Your objective: Keeping every line intact, print the records that follow.

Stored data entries

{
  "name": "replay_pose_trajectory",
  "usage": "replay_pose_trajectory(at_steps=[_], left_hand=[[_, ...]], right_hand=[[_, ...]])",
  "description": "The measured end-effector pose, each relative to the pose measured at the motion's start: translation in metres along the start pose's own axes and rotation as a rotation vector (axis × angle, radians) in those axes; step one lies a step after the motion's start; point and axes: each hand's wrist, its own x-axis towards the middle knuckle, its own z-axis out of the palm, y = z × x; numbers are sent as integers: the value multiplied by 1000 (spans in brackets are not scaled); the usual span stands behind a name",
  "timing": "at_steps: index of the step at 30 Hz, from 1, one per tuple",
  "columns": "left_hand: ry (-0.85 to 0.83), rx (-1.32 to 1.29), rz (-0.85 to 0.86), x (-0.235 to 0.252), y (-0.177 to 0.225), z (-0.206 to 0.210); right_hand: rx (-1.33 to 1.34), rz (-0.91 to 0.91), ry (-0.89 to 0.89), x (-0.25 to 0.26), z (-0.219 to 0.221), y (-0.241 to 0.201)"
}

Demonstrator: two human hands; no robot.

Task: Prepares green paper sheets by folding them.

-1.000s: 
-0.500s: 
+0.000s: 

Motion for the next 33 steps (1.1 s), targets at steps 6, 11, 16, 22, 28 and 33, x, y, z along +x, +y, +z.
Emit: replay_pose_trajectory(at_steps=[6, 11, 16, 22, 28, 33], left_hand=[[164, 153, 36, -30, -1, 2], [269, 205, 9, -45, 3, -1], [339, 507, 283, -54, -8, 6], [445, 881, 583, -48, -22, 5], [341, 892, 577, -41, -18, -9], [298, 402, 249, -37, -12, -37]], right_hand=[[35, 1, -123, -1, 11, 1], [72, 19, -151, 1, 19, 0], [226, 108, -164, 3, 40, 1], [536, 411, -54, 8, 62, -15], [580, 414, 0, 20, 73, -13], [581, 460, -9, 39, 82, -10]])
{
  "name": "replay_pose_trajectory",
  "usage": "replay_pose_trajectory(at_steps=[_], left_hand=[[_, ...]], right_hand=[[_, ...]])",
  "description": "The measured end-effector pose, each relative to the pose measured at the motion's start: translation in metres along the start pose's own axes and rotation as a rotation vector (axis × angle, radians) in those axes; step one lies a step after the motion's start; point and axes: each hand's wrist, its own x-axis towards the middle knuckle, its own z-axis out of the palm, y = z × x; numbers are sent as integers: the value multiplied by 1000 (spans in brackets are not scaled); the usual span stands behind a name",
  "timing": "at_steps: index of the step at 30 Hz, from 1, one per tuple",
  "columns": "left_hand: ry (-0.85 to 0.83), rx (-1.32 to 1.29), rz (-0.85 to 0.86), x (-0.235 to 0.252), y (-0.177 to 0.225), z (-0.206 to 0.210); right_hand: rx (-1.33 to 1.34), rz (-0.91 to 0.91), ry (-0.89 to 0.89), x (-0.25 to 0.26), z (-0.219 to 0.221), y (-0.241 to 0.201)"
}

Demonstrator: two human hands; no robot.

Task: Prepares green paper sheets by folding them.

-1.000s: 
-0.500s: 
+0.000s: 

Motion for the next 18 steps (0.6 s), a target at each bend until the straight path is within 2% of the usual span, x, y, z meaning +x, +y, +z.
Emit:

Response to the task:
{
  "name": "replay_pose_trajectory",
  "usage": "replay_pose_trajectory(at_steps=[_], left_hand=[[_, ...]], right_hand=[[_, ...]])",
  "description": "The measured end-effector pose, each relative to the pose measured at the motion's start: translation in metres along the start pose's own axes and rotation as a rotation vector (axis × angle, radians) in those axes; step one lies a step after the motion's start; point and axes: each hand's wrist, its own x-axis towards the middle knuckle, its own z-axis out of the palm, y = z × x; numbers are sent as integers: the value multiplied by 1000 (spans in brackets are not scaled); the usual span stands behind a name",
  "timing": "at_steps: index of the step at 30 Hz, from 1, one per tuple",
  "columns": "left_hand: ry (-0.85 to 0.83), rx (-1.32 to 1.29), rz (-0.85 to 0.86), x (-0.235 to 0.252), y (-0.177 to 0.225), z (-0.206 to 0.210); right_hand: rx (-1.33 to 1.34), rz (-0.91 to 0.91), ry (-0.89 to 0.89), x (-0.25 to 0.26), z (-0.219 to 0.221), y (-0.241 to 0.201)"
}

Demonstrator: two human hands; no robot.

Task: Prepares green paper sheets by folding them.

-1.000s: 
-0.500s: 
+0.000s: 

Motion for the next 33 steps (1.1 s), targets at steps 6, 11, 16, 22, 28 and 33, x, y, z along +x, +y, +z.
Emit: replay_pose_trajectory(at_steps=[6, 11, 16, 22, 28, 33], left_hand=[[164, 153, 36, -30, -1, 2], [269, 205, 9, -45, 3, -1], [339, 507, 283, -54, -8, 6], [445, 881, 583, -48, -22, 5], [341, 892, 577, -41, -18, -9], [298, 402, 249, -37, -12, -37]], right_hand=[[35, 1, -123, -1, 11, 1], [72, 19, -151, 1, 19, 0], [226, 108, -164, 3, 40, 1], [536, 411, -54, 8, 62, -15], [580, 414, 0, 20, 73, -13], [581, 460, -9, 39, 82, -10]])
{
  "name": "replay_pose_trajectory",
  "usage": "replay_pose_trajectory(at_steps=[_], left_hand=[[_, ...]], right_hand=[[_, ...]])",
  "description": "The measured end-effector pose, each relative to the pose measured at the motion's start: translation in metres along the start pose's own axes and rotation as a rotation vector (axis × angle, radians) in those axes; step one lies a step after the motion's start; point and axes: each hand's wrist, its own x-axis towards the middle knuckle, its own z-axis out of the palm, y = z × x; numbers are sent as integers: the value multiplied by 1000 (spans in brackets are not scaled); the usual span stands behind a name",
  "timing": "at_steps: index of the step at 30 Hz, from 1, one per tuple",
  "columns": "left_hand: ry (-0.85 to 0.83), rx (-1.32 to 1.29), rz (-0.85 to 0.86), x (-0.235 to 0.252), y (-0.177 to 0.225), z (-0.206 to 0.210); right_hand: rx (-1.33 to 1.34), rz (-0.91 to 0.91), ry (-0.89 to 0.89), x (-0.25 to 0.26), z (-0.219 to 0.221), y (-0.241 to 0.201)"
}

Demonstrator: two human hands; no robot.

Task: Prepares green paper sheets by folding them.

-1.000s: 
-0.500s: 
+0.000s: 

Motion for the next 18 steps (0.6 s), a target at each bend until the straight path is within 2% of the usual span, x, y, z meaning +x, +y, +z.
Emit:

That finishes the output for this exercise.